A link to the original paper that your source quotes: https://web.archive.org/web/20060209011347/http://www.eng.ta.... “Richard Bellman on the Birth of Dynamic Programming” by Stuart Dreyfus.
Thank you for this story :)

He clearly had no idea he'd be burdening generations of programmers preparing for interviews.

Not much. There is the top down and bottom up approach. Classic memoization (top down) needs the full past results to be cached. But sometimes you can save memory by doing it bottom up and only using the previous result of the smaller problem to get the larger problem.

In most interviews you should be good by just doing top down, which is more intuitive. But sometimes the bottom up approach will be the follow up question.

Formulating the recursion and caching strategy is the difficult part and it is non-trivial to identify at times.

For example, this is simple to explain in the abstract case but what about a concrete case like text justification or edit distance?

The hardest part is getting to the recurrence relation, and then implementing it.

Does the term only apply to recursive solutions? Caching is often useful in iterative solutions as well; does that count?

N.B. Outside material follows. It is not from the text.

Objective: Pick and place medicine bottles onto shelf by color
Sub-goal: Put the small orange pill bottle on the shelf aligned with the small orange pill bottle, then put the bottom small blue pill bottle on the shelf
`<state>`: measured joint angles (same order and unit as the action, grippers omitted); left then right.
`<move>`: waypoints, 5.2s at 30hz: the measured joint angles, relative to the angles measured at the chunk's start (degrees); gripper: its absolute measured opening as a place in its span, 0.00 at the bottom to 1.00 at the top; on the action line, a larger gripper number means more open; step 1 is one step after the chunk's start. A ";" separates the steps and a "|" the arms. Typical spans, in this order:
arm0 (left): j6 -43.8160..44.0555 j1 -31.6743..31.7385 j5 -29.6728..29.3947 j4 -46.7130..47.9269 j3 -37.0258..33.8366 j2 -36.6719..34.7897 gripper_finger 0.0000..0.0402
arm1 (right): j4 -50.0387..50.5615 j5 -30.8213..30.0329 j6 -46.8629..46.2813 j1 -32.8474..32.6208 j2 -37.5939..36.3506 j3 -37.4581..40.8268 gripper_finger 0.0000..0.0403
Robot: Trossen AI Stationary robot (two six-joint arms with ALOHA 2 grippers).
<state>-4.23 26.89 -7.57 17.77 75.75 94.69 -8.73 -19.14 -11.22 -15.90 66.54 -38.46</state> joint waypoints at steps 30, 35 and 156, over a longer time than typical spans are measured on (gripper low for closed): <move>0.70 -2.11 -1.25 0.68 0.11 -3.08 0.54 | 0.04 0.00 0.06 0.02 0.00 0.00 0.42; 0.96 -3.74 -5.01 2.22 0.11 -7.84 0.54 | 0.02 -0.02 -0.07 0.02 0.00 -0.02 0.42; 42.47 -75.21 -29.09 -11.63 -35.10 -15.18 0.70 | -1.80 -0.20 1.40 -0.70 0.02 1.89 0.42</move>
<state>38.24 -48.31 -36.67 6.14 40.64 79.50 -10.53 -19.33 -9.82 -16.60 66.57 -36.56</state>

I would pretty much never start an interview response with a recursive solution in an interview because I pretty much never end up with a recursive solution in my work. I have very rarely been asked to do something recursively having already done it iteratively.

In a colloquial sense yes, DP includes both.

But to be precise, most people only consider the bottom-up approach to be actual Dynamic Programming.

Not really much. The only difference is that DP could have smaller cache size if calculation order is planned.

And I agree with you that it's only confusing because of the name.

I can relate, the name is so intimidating the first time I heard it.